Looking at the entries below, how many lines include the word "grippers"? Answer with the number alone.

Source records
::::::::::
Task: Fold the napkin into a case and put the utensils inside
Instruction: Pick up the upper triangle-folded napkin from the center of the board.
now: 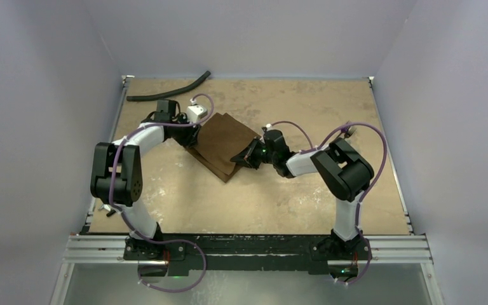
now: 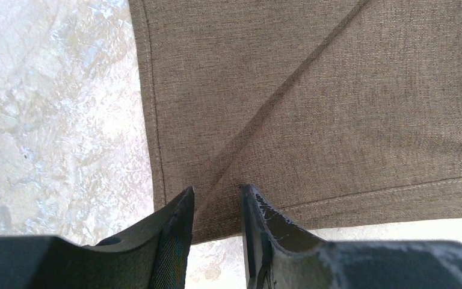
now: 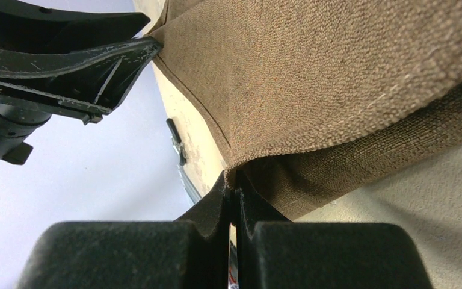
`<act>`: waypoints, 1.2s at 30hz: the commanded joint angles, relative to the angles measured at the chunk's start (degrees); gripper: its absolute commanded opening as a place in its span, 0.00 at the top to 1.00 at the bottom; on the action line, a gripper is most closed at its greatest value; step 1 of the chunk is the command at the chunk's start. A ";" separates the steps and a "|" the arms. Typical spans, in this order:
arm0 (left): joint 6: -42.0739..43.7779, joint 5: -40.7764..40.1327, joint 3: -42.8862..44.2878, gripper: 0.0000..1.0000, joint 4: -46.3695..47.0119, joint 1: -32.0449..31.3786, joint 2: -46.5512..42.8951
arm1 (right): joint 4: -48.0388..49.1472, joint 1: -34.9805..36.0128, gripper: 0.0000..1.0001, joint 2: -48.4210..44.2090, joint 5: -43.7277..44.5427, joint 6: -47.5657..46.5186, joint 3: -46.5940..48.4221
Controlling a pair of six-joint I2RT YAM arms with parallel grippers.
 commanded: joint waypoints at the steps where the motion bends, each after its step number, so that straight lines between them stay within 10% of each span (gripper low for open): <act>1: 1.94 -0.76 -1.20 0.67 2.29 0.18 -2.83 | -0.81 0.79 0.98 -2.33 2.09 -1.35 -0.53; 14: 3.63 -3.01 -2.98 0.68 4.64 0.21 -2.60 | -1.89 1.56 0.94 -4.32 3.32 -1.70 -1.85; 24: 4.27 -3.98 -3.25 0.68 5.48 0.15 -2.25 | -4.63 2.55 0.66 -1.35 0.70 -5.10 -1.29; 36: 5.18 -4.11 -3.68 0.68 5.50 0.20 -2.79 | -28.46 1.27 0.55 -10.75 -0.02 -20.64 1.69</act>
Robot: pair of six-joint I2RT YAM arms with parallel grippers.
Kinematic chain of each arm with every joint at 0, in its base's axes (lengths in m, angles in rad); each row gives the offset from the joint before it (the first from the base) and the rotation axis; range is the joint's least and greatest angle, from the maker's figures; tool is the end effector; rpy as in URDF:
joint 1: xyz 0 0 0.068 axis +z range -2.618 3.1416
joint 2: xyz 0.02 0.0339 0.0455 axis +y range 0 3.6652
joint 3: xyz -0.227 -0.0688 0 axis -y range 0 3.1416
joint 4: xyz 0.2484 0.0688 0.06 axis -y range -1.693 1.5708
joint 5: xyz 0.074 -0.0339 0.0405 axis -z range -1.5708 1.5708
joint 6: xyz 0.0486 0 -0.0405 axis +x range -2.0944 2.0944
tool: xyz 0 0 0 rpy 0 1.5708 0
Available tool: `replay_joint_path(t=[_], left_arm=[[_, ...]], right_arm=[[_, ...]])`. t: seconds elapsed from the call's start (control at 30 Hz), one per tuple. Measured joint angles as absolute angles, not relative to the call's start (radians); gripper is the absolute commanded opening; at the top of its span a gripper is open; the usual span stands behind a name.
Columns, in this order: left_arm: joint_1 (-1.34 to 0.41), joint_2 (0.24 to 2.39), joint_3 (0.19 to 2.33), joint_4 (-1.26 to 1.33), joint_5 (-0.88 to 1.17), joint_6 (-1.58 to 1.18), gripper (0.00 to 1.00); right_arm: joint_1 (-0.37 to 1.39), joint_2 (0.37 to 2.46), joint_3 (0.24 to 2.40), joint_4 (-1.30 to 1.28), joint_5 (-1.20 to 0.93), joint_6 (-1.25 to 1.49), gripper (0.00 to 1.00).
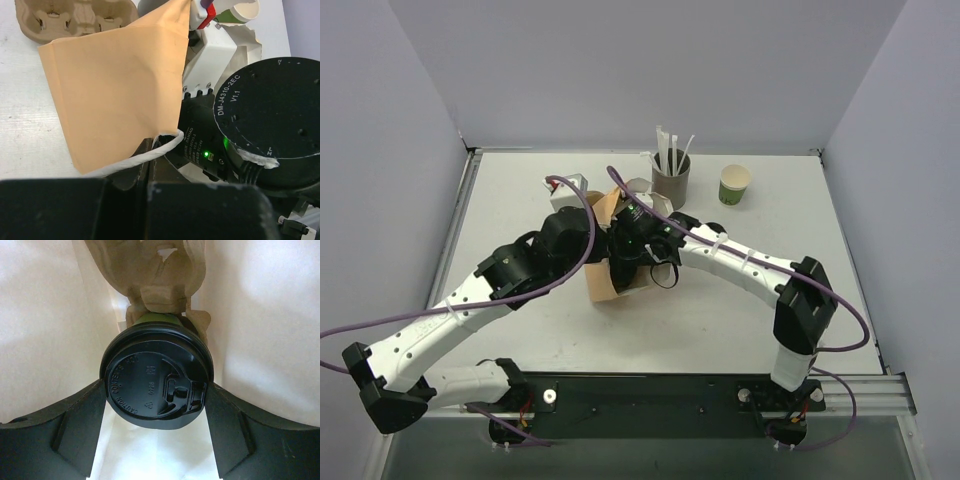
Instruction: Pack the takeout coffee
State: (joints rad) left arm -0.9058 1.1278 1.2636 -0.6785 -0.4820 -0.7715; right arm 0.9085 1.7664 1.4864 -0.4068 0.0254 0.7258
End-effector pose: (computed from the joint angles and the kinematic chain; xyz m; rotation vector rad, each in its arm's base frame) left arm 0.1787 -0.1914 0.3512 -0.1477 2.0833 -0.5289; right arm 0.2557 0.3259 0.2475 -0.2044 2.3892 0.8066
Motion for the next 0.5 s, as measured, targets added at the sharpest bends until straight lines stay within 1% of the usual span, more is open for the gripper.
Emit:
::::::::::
**RESPONSE TO THE TASK**:
2